The distinction between exercises and problems is also made in Russian mathematics education (упражнения vs. проблемы).

A strong ability to solve problems can _only_ be acquired by working on and solving a large number of problems (a stand-alone command of the mathematics involved, and related skills, acquired by working through exercises, is both required and assumed).

The included BAM and TIMSS questions don’t make the Russian “problem” cut.

Grade 6 problem: The value of the product of a number and its digit sum is 2008. Which is the number?

Western mathematics curricula’s dearth of problems is their greatest weakness.

Thanks for that observation.

By the way, I checked on the statistics for the TIMSS problem. Only 11% of the Lituanian and Romanian students answered the question I excerpted correctly. In the Russian Federation, only 9% of the students answered it correctly.

I distinctly recall the “aha” feeling I used to get when I finally figured out a pattern within, or solution to, a difficult math problem. In school, I was taught using the “new math” curriculum which downplayed the acquisition of skills. I acquired skills, at the kitchen table, with my physicist father who drilled me with practice problems, the rote kind. With these foundational skills, the “thinking-through” aspect of math was possible: without these skills, my mind meandered hopelessly.

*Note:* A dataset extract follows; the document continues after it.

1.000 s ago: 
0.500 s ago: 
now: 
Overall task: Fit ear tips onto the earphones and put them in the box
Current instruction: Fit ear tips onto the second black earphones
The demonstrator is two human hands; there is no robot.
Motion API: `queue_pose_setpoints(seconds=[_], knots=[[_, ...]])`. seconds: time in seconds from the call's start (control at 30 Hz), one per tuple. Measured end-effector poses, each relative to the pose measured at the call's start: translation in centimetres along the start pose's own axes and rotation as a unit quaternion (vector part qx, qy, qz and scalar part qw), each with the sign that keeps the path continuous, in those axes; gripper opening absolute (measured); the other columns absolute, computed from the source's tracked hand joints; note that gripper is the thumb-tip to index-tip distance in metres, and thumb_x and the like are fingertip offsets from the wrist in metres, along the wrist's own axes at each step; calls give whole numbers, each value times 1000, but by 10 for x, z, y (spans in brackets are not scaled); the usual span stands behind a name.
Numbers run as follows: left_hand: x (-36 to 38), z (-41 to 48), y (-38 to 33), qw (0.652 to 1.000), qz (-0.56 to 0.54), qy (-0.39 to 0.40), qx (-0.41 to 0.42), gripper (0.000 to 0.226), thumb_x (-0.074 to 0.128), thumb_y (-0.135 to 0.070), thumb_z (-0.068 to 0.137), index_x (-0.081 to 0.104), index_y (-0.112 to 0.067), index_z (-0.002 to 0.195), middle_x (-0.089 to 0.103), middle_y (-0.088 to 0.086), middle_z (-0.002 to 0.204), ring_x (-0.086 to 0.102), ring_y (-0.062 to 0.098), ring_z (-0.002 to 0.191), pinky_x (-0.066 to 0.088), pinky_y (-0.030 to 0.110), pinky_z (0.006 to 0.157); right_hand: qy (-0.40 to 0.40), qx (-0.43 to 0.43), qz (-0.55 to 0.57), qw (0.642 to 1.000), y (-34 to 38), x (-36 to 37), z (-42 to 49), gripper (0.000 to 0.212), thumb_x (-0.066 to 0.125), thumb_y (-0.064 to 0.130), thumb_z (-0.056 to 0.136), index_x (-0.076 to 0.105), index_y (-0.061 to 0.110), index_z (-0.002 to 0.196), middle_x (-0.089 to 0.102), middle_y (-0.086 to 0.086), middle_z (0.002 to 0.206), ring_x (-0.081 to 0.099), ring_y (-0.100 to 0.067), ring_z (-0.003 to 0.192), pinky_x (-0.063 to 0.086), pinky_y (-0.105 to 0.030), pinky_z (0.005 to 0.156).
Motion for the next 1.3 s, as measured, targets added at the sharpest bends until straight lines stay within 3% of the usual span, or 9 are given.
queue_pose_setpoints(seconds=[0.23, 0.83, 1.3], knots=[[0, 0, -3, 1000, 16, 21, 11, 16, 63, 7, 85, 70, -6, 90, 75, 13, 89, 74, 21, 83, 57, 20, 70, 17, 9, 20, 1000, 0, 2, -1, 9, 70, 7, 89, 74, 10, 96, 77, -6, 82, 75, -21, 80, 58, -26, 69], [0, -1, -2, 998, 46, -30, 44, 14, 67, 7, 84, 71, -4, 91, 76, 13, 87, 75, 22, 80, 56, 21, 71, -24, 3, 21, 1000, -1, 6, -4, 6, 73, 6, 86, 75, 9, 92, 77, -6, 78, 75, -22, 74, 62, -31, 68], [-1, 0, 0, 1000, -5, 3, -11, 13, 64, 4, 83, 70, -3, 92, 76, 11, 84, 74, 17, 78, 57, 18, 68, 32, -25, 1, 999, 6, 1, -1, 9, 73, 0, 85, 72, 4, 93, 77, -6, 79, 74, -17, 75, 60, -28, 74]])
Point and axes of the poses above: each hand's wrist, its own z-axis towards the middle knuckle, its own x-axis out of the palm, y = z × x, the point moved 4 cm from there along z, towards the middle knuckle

Now I homeschool two teen boys. I’ve noticed that contemporary texts seem to teach HOW to think about math, but not how to DO math. In other words, the newer didactic methods teach thought, not skill. In my wee opinion, this inverts the joy-laden process of figuring out a difficult problem by taking away that “aha” moment which comes only after scrubbing at a problem until the answer become clear(er).

I suppose teachers feel they have to bring up the lower half of the class, so instead of letting kids struggle, they spoon-feed the answers, and thus steal from them the process of discovery. It’s a shame, really, because those kids will never like math. They’ll never experience how concentrated and focused problem solving will pay off as new ways of thinking take root.

[…] The Educationist View of Math Education January 25, 2011 — pwceducationreform The Educationist View of Math Education […]

Problem solving, which is preferred, occurs when students are not able to apply a mechanical, memorized response, but rather have to apply prior knowledge to solve a non-routine problem.These people should love the SAT.

And yet, in my real life the most useful mathematical skills are the ones that I do apply mechanically. It didn’t start out that way — it took many repetitions of the same questioning and decision-making process before I even knew what mechanical process would work.

Exercises versus problems is — A Bogus Dichotomy in Math Education.

just as

Basic Skills Versus Conceptual Understanding [is]– — A Bogus Dichotomy in Math Education” by Dr. H. Wu in The American Educator, American Federation of Teachers, Fall 1999

While Math educators may advocate for coach-proof problems, commercial textbook writers provide coaching so as to make the math, student-proof.

For an international comparison:

Problem 17. (From a 5th grade Singapore math textbook) “Mrs. Chen made some tarts. She sold 3/5 of them in the morning and 1/4 of the remainder in the afternoon. If she sold 200 more tarts in the morning than in the afternoon, how many tarts did she make?

(“Reading Instruction for Arithmetic Word Problems:

If Johnny can’t read well and follow directions, then he can’t do math”

It is at

http://www.math.umd.edu/~jnd/subhome/Reading_Instruction.htm)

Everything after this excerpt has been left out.